Observations Based On Inside-Out Defense’s Freemium Deployments
Venkat Thummisi
September 6, 2023
min read

Recently, Inside-Out Defense launched a freemium version of its Identity Abuse solution. We are thankful for the tremendous response we received from enterprises of all sizes who wanted to try out the industry's first identity abuse detection and response solution. 

We launched over 600 freemium deployments spanning tech, manufacturing, healthcare, insurance, and retail sectors. We have organized five important takeaways from these freemium deployments, as they were shared with us by the organizations that used our solution. 

  1. IT admins realized that their onboarding systems were largely static and needed to account for the growing footprint of users (internal and external) who received access to managed and unmanaged systems and applications.

          - Onboarding systems such as Active Directory/Okta didn't account for spawned users in other environments.

          - They needed to have complete visibility of all the systems and applications due to these being legacy or custom applications that did not seamlessly collaborate. 

          - Organizations must keep certain users such as 3rd party users out of their onboarding system. Instead, they provide direct access to a finetuned selection of              applications and systems that must be accounted for.

  1. This renewed their interest in Freemium and their desire to transition to full deployment to connect all their systems and applications and then determine the extent of unmanaged users and these users’ privileges.
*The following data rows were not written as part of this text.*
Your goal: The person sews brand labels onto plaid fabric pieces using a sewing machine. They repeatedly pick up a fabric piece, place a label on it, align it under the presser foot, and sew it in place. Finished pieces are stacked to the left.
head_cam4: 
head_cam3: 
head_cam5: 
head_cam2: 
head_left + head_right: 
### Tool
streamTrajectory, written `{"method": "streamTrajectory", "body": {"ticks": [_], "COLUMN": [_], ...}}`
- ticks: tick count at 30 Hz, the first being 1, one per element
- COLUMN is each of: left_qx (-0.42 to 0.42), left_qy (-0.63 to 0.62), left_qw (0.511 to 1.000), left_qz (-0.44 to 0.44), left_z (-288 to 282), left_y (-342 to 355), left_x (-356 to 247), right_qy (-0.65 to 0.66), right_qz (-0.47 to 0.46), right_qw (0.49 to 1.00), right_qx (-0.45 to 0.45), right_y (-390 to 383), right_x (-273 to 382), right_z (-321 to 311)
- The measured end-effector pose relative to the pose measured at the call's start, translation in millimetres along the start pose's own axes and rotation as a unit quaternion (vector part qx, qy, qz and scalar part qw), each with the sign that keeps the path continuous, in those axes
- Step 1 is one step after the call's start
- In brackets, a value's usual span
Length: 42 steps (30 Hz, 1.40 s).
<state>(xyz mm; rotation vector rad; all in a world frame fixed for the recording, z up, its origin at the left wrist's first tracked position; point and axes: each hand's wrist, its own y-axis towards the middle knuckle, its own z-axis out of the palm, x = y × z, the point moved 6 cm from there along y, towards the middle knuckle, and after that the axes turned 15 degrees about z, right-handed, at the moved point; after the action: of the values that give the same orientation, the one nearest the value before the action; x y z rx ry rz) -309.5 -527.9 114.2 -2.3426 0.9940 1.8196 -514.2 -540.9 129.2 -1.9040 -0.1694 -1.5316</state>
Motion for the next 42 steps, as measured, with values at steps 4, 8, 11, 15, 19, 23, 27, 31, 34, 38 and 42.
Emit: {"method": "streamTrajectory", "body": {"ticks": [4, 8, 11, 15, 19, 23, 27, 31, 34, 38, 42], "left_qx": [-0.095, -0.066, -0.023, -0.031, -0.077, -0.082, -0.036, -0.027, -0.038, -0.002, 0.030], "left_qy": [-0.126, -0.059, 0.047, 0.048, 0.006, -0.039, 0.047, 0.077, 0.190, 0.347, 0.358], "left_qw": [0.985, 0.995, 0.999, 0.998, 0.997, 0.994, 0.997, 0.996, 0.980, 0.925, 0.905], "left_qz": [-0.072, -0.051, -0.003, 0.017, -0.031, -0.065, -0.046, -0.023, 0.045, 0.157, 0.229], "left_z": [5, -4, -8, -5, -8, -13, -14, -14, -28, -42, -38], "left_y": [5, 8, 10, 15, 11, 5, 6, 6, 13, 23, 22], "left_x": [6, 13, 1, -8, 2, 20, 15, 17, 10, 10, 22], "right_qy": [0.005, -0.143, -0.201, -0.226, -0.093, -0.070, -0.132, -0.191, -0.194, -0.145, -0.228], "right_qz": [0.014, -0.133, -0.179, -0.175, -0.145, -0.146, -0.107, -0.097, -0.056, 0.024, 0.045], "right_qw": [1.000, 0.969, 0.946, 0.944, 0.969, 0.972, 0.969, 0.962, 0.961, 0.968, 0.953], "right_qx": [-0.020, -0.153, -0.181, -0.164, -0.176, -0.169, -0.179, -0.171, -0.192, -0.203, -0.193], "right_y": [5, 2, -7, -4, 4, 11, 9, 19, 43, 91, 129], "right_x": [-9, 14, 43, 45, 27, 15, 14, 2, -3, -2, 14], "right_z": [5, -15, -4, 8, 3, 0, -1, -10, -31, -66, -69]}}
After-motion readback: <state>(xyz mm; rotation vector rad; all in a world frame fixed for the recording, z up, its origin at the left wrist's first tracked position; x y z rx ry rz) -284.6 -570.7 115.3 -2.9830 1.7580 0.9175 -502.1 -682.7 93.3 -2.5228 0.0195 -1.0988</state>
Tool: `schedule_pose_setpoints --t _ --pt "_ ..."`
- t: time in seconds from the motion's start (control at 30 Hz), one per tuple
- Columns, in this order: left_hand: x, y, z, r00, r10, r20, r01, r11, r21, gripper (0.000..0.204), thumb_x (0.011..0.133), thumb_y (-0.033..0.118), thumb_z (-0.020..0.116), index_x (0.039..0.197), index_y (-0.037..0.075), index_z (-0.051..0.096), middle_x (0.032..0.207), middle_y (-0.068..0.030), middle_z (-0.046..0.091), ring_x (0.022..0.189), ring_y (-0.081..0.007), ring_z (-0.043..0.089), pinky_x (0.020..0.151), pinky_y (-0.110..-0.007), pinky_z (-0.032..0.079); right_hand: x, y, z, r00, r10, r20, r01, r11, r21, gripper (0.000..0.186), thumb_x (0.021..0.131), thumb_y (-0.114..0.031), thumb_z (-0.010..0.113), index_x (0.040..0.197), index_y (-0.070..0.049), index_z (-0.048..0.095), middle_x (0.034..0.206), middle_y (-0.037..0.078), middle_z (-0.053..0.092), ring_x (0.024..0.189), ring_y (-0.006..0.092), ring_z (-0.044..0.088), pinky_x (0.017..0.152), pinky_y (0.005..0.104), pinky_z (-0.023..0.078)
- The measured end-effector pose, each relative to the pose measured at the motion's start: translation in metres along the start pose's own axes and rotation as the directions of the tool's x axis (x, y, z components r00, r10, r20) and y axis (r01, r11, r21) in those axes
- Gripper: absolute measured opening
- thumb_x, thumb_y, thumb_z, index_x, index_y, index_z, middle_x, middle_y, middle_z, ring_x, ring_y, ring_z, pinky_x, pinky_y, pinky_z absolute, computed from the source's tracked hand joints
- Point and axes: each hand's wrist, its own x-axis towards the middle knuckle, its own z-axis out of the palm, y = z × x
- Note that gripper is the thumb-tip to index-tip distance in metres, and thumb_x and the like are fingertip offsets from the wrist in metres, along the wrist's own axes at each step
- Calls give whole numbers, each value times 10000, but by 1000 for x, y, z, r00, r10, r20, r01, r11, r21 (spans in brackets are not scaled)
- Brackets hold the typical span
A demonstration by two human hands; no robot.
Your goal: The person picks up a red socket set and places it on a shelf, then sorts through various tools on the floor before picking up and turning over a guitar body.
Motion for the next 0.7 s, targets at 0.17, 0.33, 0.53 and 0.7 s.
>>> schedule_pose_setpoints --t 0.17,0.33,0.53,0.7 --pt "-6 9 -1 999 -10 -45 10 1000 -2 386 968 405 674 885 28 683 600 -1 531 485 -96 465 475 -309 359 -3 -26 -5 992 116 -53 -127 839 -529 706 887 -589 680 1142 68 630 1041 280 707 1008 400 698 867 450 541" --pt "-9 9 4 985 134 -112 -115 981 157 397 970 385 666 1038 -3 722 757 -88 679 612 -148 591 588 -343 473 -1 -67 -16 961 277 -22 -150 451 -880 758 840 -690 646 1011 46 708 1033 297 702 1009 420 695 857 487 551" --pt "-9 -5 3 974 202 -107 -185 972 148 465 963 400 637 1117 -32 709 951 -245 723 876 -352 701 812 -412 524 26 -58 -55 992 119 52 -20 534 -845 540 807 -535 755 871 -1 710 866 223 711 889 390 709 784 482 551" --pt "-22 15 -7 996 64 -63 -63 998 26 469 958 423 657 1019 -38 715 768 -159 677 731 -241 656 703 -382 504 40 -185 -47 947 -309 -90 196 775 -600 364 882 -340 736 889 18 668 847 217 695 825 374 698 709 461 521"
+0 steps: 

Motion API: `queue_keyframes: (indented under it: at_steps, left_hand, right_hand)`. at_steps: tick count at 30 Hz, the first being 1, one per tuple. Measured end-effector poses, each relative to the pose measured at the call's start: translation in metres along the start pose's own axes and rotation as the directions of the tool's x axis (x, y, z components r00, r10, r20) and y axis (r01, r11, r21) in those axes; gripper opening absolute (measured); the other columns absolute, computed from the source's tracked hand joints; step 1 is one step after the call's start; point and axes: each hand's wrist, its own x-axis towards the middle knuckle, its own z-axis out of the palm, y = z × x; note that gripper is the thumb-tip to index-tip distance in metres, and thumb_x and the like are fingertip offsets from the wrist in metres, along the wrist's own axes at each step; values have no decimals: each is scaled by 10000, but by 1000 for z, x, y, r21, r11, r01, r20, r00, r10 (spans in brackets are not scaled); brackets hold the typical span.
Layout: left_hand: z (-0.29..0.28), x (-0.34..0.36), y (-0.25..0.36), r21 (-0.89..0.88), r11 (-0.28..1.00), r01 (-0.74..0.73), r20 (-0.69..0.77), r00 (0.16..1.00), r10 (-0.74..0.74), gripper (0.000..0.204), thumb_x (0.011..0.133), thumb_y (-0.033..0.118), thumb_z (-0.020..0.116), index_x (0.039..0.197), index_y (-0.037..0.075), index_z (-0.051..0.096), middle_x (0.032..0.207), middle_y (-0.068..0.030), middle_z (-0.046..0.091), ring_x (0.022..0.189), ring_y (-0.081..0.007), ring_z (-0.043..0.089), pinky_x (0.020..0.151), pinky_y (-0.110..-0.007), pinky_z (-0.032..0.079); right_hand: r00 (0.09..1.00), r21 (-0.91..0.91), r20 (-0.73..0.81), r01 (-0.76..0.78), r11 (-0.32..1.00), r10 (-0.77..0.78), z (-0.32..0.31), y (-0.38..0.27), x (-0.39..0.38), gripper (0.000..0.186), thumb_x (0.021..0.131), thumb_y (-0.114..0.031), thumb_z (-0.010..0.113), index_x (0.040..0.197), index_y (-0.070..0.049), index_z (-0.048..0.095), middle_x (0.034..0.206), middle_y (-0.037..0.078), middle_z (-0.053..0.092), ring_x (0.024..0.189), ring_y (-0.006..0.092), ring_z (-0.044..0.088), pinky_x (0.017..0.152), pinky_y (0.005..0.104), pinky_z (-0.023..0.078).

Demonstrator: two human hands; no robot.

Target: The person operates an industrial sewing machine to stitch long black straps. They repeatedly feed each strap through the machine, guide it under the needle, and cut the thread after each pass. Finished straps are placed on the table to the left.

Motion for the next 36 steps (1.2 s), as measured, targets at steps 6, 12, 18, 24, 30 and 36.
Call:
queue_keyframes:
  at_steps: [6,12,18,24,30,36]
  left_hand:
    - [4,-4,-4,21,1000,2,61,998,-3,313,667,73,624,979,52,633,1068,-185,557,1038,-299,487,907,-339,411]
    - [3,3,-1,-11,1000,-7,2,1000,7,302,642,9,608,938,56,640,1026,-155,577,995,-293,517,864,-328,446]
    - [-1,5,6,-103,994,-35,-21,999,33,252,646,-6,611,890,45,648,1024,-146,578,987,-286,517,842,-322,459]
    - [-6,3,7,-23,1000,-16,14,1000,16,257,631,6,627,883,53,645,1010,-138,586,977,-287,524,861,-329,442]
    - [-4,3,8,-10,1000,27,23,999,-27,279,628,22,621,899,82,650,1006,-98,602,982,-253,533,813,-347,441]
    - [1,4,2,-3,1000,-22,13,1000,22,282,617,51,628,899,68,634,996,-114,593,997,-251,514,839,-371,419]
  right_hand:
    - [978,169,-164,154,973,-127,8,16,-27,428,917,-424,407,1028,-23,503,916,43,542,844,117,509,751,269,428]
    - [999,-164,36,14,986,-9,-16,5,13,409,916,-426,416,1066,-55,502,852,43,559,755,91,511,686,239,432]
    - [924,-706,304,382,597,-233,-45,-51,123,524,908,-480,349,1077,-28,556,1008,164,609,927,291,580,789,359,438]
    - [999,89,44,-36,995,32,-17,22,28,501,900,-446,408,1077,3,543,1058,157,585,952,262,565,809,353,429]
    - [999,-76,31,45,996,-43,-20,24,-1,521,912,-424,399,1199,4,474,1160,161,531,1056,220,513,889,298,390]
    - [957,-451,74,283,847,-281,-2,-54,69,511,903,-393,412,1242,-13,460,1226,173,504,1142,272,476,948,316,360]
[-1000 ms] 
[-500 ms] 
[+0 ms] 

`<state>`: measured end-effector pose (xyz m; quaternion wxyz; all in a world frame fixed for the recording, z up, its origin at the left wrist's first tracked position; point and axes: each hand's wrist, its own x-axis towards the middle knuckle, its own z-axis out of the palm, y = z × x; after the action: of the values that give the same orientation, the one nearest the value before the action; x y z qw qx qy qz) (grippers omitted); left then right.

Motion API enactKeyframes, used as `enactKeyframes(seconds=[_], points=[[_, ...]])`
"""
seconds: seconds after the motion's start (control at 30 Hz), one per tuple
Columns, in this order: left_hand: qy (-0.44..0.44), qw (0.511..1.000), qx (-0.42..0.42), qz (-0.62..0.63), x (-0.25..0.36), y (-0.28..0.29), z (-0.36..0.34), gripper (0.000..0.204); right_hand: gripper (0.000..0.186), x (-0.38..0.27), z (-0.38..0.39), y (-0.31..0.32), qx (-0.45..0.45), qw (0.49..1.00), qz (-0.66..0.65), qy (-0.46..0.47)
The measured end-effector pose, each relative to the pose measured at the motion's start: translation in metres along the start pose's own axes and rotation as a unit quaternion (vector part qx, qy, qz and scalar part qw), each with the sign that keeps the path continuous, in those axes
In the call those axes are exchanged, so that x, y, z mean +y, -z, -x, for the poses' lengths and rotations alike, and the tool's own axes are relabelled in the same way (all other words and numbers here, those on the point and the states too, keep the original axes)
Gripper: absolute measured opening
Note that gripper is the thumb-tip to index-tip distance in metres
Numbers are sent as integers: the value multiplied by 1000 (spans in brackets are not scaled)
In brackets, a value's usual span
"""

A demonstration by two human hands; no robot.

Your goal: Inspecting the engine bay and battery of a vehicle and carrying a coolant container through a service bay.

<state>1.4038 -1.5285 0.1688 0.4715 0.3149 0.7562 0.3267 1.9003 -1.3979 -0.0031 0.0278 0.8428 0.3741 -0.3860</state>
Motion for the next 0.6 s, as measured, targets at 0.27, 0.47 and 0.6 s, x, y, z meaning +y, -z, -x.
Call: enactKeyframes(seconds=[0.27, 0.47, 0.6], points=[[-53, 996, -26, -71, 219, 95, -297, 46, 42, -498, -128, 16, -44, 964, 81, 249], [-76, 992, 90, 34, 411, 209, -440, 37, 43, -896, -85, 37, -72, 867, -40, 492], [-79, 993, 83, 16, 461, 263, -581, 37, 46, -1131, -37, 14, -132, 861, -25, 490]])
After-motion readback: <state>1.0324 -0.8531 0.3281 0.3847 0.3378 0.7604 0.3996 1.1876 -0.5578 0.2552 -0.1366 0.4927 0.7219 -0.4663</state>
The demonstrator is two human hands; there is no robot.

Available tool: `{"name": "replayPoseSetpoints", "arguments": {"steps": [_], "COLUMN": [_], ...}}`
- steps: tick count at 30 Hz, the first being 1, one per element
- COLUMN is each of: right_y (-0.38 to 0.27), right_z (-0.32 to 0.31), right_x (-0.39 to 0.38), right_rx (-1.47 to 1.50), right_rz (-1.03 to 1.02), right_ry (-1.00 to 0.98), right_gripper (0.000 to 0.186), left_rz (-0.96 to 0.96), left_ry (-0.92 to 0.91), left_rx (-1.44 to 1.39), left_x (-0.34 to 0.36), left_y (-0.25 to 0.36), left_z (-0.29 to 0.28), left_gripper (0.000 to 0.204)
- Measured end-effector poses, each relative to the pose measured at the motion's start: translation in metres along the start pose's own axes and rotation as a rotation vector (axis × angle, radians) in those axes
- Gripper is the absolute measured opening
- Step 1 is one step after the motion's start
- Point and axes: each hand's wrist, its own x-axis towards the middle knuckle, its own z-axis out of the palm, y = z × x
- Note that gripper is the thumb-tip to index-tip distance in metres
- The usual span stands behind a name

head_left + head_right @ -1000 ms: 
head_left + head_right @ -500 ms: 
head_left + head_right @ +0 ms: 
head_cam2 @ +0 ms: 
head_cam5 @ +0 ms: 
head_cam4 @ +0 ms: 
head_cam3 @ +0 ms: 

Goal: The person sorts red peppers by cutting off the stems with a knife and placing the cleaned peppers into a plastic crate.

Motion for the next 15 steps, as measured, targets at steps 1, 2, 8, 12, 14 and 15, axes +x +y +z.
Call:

The concern that the IT admins had was the downstream complexity that they had to confront with machine identities

  1. About 35 percent of the deployments were cloud-only and amongst them, some of the significant vulnerabilities that were unearthed were unknown/hidden user footprints and excessively privileged users.

          - In many instances, there were third-party users affiliated with the organization but retained access to specific environments. This problem was primarily due to              the hidden nature of the users’ access.

  1. Amongst the Freemium users who had connected their cloud and SaaS applications, there was a considerable amount of residual footprints of unmanaged users who were no longer associated with the organization.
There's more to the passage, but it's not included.